A few great changes have been made to the familiar Viva Piñata gameplay. In TIP, you must restore the records of Piñata Central through a series of challenges (much like the party crates of the first one). Now, you have three different challenges to choose from, each from a different area around the world. I enjoy having an objective to obtain a certain piñata animal and figure out what it likes to eat or do in order to get it to full happiness (called “candiosity”). There are plenty of new piñatas, and plenty of new plants, although the original garden characters are all the same and perform the same functions.
In addition to short and long grass, you can obtain packets to cover your garden with sand for desert animals or ice for animals in the polar regions. Animals from those regions will not visit your central garden – you must go out to the other locations with bait and traps to try to nab the creatures, and then fulfill their resident requirements to keep them in your central garden.
While experimenting with foods to feed your piñatas, you can also teach them tricks. Or so I hear, since I have a trick stick and taught a bird how to do a cute little dance. Or something. I still have much to learn about the new trick function. Piñatas now level up when they fight each other, becoming more valuable with each win. You can also race piñatas, play mini-golf in your garden with candy and your shovel, and otherwise waste mass amounts of time just goofing around.
However, there is not much time to goof around. Weeds grow fast, and they seem to attract piñatas to their deaths much too strongly. Plants grow slowly, and run out of water quickly. Watering cans at the lower levels take a long time to water plants (precious seconds, anyway). There are twice as many sour piñatas, and they are destructive. Ruffians are constantly prowling the place, tossing weed seeds and knocking down buildings. The Doctor is slow, and Dastardos (the Dr. Kevorkian of VP – he will break sick piñatas if he gets there before the Doctor) is fast. Professor Pester (the serial killer of VP, who will take out an animal every time he walks in to the garden) is no longer held at bay with a cutlass in the garden – only a Dragonache will do to keep him out these days. Helpers are not very helpful, and I could not find an option to give them a bonus to make them more helpful.

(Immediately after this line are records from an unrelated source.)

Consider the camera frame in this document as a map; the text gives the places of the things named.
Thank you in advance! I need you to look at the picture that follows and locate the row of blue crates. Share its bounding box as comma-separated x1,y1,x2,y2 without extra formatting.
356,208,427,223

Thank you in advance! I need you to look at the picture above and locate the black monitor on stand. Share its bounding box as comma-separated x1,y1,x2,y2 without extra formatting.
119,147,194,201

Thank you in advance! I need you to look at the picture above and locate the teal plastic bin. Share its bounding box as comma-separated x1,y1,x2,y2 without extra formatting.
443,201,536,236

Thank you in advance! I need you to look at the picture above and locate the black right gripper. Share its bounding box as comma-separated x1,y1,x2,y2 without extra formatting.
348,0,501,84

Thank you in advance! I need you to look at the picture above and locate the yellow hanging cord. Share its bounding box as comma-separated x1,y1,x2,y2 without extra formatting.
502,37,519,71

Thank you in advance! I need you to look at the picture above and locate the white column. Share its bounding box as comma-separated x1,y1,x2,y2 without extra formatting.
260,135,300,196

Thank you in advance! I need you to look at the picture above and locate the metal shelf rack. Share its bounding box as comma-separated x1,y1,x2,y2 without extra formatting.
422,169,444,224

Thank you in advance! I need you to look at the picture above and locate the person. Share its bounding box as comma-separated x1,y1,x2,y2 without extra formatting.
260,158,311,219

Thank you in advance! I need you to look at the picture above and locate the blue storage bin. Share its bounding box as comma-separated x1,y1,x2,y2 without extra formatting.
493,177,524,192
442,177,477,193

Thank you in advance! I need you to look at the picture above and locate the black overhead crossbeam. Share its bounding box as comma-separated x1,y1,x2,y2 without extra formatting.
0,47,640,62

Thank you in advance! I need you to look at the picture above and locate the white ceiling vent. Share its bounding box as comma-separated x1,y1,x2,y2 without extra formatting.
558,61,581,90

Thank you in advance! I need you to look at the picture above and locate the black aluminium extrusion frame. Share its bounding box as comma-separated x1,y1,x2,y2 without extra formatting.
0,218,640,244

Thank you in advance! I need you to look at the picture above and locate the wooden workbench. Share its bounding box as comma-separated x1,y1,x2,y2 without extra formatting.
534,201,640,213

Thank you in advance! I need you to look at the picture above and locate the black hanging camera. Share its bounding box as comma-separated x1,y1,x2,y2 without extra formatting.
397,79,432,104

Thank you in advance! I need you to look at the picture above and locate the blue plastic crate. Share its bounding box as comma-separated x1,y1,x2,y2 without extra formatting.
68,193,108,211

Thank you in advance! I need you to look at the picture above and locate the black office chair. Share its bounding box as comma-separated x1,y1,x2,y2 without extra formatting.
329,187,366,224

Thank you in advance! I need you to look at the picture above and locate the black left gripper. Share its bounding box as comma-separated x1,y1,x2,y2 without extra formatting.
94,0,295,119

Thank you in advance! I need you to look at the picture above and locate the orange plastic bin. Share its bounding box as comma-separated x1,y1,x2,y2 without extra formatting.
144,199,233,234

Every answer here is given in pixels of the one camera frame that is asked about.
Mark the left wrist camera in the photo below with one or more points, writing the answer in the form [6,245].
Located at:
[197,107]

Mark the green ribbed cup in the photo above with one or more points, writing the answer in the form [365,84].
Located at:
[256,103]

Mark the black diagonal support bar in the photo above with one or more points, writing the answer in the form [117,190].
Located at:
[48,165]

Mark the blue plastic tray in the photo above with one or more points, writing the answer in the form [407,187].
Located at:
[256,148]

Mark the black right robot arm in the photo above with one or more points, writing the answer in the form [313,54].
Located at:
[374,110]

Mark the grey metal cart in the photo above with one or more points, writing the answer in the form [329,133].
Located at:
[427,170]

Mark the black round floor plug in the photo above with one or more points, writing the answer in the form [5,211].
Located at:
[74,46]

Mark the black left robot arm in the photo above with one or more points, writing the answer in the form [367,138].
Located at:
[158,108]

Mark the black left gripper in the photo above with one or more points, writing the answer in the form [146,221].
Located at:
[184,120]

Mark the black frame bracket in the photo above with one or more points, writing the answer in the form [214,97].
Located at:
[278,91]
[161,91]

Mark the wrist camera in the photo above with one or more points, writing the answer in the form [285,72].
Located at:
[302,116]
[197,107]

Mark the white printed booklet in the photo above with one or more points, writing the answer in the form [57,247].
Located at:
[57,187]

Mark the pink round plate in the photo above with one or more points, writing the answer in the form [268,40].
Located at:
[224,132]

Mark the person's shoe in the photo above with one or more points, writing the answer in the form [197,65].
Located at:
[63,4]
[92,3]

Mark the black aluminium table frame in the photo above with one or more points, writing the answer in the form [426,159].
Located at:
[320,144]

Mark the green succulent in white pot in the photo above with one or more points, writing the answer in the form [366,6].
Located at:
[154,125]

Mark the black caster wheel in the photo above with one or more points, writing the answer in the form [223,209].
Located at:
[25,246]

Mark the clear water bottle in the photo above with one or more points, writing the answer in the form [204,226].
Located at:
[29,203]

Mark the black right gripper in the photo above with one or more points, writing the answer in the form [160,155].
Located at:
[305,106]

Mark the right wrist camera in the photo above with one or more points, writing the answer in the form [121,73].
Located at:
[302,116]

In those aspects aforementioned, the gameplay can become incredibly frustrating. While playing yesterday, with no money left after trying to trap a silly little robin in Iceland, a Ruffian came in and tossed a Hemlock seed on the opposite side of my garden. I was watering tulips for a harvest to be able to buy a new watering can and missed the sound of danger. Suddenly, I was flooded with warnings: “A piñata is ill.” When I got there, there were at least 5 hemlock plants spitting seeds all over the place, all of my piñatas laying sick on the ground crowded around it (my hired Weedling lollygagging around by the pond half a mile away), and Dastardos (who has another not-so-nice name in my head) breaking all my lovely little animals. With no money, I could do nothing but hit the weeds with my shovel (which knocks seeds out), and try to hit the seeds before they started to grow too. By the time all was said and done, it was a terrible tragedy. I had lost 14 of my 16 piñatas. It was almost like starting over from the beginning.
All of that might have made me too frustrated to continue, expect that the game is so incredibly addictive. Thankfully, most animals (given that their residency requirements are met) will pop right back in to the garden fairly quickly. However, I would like to warn anyone going into it for the first time not to get too attached to any single piñata for a while. Be prepared to watch a lot of them die, especially the ones you are particularly trying to get to max candiosity for challenges. Professor Pester seems to know exactly what you do not want him to do at any given moment.
I could definitely recommend the game to anyone who has played and enjoyed the first one. I think it is a wonderful sequel with great additions. The difficulty level seems to have been bumped up a notch, with little time to master the basics (or maybe I just leveled up too fast), which leads me to recommend playing the original Viva Piñata to anyone thinking of purchasing VP: TIP.
As for me, I even gave up some Call of Duty time to work in my garden yesterday, it was that fun. So when the boy tells me, “I was thinking of playing some Piñatas today,” I reply with, “That’s funny. I was thinking the exact same thing.”